Thursday, November 8th
I suddenly felt dizzy after I had an early shower at around 8PM. I informed my roommate about it and she suspect that it was vertigo. I was asked to stand straight up and that was when I had to ran into my bathroom to throw up. And that happened again and again for almost everytime I walk or even getting my head straight up without any support. My roommates decided that it's best to get me to the hospital. There I stayed for several hours on the bed after 30 minutes of waiting.  I was diagnoised with both dehydration and vertigo and I received the prescription at 3:30AM. But I refused to believe that I have vertigo. No.
Around 10AM, I woke up feeling a lot better but I'm physically tired. I had to throw up until my stomach is completely empty last night, so my tummy felt funny. I was scheduled to meet my co-founder and his wife at noon with a cameraman to start the project for IgniteASL. I texted them to meet an hour later. After some advices, I decided to toss the prescription slip and I filled water into the biggest bottle I have. I went ahead with the project all day and the next day- Friday and Saturday. I was allright. Does it seemed real? No.
It must have been partly a spiritual battle. That was what I've been telling myself. It wasn't the vertigo. My friends and I felt that I was somehow affected by the earlier converstaion which had surfaced some pains and flashbacks. It must have released some toxicity into my body, leading to this. But how can I prevent it from happening again? Why now?

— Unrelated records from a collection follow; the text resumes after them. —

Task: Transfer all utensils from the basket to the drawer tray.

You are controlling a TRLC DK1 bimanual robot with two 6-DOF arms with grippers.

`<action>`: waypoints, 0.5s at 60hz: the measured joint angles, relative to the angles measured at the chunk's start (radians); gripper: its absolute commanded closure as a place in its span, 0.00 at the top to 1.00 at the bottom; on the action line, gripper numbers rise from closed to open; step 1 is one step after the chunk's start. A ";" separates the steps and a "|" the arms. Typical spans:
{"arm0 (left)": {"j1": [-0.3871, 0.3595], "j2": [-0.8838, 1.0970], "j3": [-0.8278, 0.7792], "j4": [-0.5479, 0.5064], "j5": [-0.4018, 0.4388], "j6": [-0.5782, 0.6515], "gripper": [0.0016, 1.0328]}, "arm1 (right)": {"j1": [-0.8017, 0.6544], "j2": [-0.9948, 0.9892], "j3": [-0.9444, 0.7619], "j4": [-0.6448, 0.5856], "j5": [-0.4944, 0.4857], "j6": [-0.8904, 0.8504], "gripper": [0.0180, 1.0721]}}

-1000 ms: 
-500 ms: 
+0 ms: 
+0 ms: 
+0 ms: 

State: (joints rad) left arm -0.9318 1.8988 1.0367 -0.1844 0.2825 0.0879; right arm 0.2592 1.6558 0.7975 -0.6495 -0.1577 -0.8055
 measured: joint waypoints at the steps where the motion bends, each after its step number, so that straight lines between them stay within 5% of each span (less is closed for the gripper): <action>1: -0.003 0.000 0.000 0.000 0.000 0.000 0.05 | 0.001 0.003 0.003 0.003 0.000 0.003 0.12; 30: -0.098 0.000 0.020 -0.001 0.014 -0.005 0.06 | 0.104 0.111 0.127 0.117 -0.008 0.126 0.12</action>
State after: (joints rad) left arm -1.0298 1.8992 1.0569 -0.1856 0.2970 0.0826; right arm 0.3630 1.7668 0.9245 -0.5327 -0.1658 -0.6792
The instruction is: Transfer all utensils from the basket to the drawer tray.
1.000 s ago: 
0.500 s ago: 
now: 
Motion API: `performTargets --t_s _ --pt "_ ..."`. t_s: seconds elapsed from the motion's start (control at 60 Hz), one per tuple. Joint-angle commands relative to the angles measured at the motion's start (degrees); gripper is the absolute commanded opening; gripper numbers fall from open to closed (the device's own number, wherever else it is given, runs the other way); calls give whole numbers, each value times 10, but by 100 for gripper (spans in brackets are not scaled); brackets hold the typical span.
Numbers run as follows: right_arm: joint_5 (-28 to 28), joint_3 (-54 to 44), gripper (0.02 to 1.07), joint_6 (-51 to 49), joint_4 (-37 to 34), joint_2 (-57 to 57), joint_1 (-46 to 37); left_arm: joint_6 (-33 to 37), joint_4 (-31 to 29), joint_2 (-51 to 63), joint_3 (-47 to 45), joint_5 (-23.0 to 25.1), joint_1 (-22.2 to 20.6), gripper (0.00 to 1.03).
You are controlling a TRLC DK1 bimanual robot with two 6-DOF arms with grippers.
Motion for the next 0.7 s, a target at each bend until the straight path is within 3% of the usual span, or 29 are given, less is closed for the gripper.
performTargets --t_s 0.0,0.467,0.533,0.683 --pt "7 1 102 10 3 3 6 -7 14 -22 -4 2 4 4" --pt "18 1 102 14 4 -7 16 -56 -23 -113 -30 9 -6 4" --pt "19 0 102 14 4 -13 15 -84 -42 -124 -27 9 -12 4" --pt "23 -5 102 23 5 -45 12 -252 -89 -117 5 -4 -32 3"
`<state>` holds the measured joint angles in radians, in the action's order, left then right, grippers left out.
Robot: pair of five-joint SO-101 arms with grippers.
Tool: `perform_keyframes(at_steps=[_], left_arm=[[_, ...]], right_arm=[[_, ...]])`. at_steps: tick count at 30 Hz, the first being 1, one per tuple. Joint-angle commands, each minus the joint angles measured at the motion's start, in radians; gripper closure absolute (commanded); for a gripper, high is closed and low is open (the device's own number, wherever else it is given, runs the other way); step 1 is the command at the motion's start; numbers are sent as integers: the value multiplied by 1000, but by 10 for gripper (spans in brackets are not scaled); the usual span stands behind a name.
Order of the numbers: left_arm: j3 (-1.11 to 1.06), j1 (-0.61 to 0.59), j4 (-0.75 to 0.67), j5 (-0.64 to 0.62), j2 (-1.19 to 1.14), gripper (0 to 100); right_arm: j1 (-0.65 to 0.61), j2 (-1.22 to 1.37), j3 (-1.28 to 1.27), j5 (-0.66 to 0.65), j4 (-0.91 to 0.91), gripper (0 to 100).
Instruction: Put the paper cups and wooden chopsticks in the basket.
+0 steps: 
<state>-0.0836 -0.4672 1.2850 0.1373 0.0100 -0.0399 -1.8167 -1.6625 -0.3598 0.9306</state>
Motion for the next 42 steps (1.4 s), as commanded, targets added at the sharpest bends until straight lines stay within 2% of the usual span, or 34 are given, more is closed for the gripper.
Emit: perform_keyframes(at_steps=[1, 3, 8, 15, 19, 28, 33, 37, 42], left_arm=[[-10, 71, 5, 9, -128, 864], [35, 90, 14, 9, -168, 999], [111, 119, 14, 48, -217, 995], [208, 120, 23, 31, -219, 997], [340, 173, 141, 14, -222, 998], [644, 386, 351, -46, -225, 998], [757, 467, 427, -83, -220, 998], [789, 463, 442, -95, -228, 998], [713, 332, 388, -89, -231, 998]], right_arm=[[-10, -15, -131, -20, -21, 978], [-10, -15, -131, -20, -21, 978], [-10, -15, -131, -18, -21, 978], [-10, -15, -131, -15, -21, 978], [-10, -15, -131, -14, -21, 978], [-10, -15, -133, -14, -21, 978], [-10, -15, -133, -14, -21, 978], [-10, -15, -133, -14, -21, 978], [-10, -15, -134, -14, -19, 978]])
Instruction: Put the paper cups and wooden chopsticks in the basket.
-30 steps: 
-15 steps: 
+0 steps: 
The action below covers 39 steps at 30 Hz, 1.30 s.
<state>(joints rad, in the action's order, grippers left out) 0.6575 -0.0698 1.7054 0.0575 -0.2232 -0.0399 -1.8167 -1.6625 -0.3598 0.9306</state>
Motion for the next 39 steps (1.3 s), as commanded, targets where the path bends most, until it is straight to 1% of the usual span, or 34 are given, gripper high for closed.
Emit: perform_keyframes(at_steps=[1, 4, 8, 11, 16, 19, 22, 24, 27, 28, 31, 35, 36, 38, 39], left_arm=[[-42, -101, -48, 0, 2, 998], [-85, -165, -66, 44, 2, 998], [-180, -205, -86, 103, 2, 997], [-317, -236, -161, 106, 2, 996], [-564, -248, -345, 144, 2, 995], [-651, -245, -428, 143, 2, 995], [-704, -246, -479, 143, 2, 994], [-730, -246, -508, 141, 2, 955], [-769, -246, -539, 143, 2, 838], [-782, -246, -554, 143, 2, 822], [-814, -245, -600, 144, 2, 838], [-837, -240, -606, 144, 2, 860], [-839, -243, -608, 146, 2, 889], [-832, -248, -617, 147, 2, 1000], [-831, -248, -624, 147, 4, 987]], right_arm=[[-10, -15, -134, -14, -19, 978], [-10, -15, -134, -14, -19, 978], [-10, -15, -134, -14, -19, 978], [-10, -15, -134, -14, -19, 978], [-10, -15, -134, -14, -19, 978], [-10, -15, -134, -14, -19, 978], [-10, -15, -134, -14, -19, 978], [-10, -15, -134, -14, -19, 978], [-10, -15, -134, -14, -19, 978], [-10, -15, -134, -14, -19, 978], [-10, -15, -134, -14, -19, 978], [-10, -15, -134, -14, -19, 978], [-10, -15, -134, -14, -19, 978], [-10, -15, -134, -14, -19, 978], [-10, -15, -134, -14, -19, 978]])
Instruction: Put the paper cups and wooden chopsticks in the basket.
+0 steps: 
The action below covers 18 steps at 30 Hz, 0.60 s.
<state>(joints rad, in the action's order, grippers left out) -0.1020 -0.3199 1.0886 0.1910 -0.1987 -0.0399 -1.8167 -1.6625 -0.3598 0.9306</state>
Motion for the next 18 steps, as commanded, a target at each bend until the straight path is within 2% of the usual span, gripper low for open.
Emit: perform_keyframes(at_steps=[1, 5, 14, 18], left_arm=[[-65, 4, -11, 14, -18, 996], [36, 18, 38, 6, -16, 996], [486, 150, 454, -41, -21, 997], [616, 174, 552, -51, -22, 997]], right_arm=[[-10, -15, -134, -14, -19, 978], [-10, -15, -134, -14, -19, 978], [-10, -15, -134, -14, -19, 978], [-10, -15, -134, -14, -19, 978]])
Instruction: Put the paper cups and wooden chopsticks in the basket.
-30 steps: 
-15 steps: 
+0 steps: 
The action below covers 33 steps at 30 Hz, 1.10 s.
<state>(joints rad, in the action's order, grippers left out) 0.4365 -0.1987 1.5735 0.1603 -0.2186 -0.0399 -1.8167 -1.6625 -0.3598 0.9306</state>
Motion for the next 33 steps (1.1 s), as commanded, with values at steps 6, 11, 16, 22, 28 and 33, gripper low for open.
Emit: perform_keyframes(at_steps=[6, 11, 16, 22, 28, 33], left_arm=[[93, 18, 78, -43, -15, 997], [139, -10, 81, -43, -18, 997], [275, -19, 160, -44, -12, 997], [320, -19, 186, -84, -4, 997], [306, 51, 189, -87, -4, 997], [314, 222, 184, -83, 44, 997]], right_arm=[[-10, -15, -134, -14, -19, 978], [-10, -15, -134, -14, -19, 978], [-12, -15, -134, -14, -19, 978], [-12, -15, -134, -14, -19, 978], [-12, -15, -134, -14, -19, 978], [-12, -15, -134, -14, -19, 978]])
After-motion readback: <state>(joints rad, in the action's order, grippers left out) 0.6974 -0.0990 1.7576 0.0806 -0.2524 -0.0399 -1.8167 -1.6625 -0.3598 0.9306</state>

This morning I realized that I've forgotten the very Scripture I memorized that have been protected me when I was a teenager. Throughout my life, I held onto Proverb 4:23. And I've somehow lost hold of the very thing I had held close to my heart when my life seemed to be much easier. So I must have loosened the hope I had. As I prayed in the chapel, I decided to reopen the verse to read even though I've memorized the verse. Wow, I had a new revelation because I didn't memorize the verses leading into this.

"My [daughter], pay attention to what I say; turn your ear to my words. Do not let them out of your sight, keep them within your heart; for they are life to those who find them and health to one's whole body. Above all else, guard your heart, for everything you do flows from it." -Prov 4:20-23

I love the promise He had given us! Hold tight to His words and you will find health to one's whole body. Whole body, not part! Then I understood that I had to go back to His words to rebuild the spiritual immune system. I used to guard my spiritual immune system well when I was used to the offenses. I was unoffendable. And somehow that had changed. All I know is that I had to seek Him and find the answer through prayer and fasting.

What about you? Are you staying rooted into the Word? Is your spiritual immune system strong? Are you the unoffendable?